У него древняя, дочеловеческая мудрость, бездонно-ясная и в то же время темная душа лесного полубога-полузверя — фавна или сатира. Он умеет быть по-своему добрым и нежным. Любит все живое, всякую Божью тварь. И эта любовь как будто напоминает христианство, может быть, потому, что в последней, бессознательной глубине язычества есть начало будущего поворота к христианству, оргийное начало Диониса — самоотречения, самоуничтожения, слияния человека с богом Паном, Отцом всего сущего. Не следует, однако, забывать не только исторической, но и психологической пропасти, отделяющей это первое, дикое и, если можно так выразиться, языческое христианство, от второго, культурного христианского сознания. Если они и соприкасаются, то лишь так, как самые противоположные крайности иногда соприкасаются.
Дядя Ерошка отгоняет ночных бабочек, которые вьются над колыхающимся огнем свечи и попадают в него.
«Дура, дура!..Куда летишь?
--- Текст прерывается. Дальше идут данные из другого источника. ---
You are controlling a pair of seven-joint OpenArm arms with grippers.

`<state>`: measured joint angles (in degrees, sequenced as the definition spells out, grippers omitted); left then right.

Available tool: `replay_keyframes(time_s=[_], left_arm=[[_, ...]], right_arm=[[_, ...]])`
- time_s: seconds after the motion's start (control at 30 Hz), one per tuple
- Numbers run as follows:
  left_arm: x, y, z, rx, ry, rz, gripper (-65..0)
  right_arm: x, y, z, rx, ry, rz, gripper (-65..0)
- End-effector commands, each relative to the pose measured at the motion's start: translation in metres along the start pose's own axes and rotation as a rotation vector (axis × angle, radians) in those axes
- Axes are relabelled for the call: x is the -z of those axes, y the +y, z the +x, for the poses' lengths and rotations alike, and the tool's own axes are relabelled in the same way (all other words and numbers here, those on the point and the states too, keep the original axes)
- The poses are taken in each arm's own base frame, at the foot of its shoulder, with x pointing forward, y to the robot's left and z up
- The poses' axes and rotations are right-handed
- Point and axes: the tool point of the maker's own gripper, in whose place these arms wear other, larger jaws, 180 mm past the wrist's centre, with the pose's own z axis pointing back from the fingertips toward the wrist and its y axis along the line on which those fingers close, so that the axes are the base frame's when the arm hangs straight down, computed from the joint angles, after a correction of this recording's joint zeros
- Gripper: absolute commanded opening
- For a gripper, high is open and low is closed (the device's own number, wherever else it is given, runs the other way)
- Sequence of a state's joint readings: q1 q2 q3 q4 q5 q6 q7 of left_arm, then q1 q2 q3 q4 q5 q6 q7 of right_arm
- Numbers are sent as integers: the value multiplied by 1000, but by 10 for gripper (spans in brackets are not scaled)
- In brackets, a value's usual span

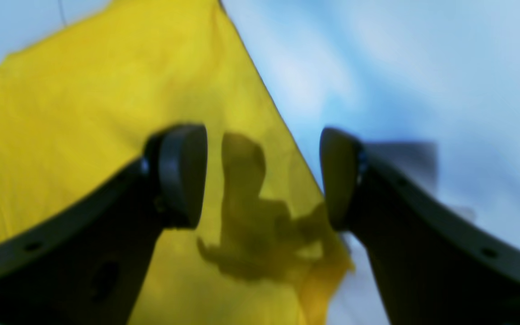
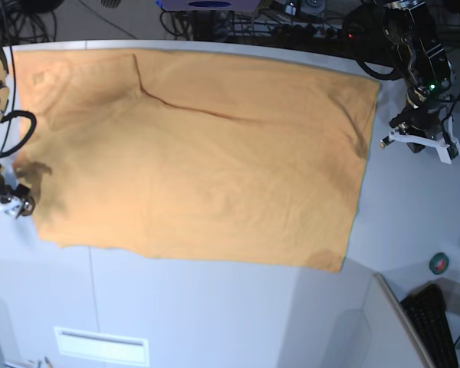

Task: Layout the t-shirt on the table in an organized manner, then fold the t-shirt properly
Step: 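Release the shirt and move the right gripper to the hem corner, then grasp the hem corner with the right gripper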

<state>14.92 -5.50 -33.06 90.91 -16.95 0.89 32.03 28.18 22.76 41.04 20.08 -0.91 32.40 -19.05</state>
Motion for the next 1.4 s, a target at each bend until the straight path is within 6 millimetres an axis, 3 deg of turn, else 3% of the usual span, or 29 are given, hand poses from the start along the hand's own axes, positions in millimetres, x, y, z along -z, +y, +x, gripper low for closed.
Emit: replay_keyframes(time_s=[0.0,0.13,0.3,0.37,0.43,0.6,0.67,0.77,0.83,0.9,1.07,1.37], left_arm=[[-1,2,18,11,-54,-3,-650],[4,7,4,7,-14,9,-650],[5,7,-1,2,-3,10,-650],[5,7,-1,2,-2,10,-650],[5,8,0,4,-3,11,-650],[5,8,0,4,-3,11,-650],[5,8,0,4,-3,11,-650],[5,8,0,5,-3,12,-650],[5,8,0,5,-3,12,-650],[5,8,0,5,-3,12,-650],[6,7,0,8,-2,8,-650],[7,5,2,7,-7,5,-650]], right_arm=[[-6,-6,19,-4,-42,-9,-273],[-6,-25,4,29,-37,-89,-273],[-5,-28,-11,33,-17,-95,-279],[-1,-21,-20,33,-5,-83,-336],[1,-19,-26,34,3,-78,-437],[2,-16,-27,37,3,-73,-569],[2,-16,-22,40,-8,-72,-650],[-1,-11,-7,20,-54,-73,-650],[-3,-12,-8,0,-54,-83,-650],[-11,-15,-5,-31,-40,-104,-650],[-34,2,3,-144,-72,-145,-650],[-70,37,-18,-249,-36,-173,-650]])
Дура! Дура! — Он приподнялся и своими толстыми пальцами стал отгонять бабочек».
Не напоминает ли в эту минуту кроткая улыбка дяди Ерошки улыбку св. Франциска Ассизского?
И от него же пахнет запекшейся кровью, может быть, не только звериною, но и человеческою, потому что на совести старого «вора» не одно убийство. Как природа, он и милосерд, и жесток в одно и то же время. Он сам не чувствует и не понимает этого противоречия. То, что впоследствии разделится на зло и добро, в нем еще слито в первобытном единстве, в бессознательной гармонии.
И Оленин в своем собственном сердце, столь тщетно желающем обратиться в христианство, находит родственный отклик этой цинической мудрости дяди Ерошки. В тишине бездыханного полдня, в чаще южного леса, среди грозного избытка жизни, он вдруг познает нехристианское отречение от себя, полузверское, полубожеское слияние с природой, — священную дикую мудрость фавнов и сатиров, кажущуюся людям безумием, полную восторгом и ужасом, который древние называли ужасом бога Пана, бога Всего.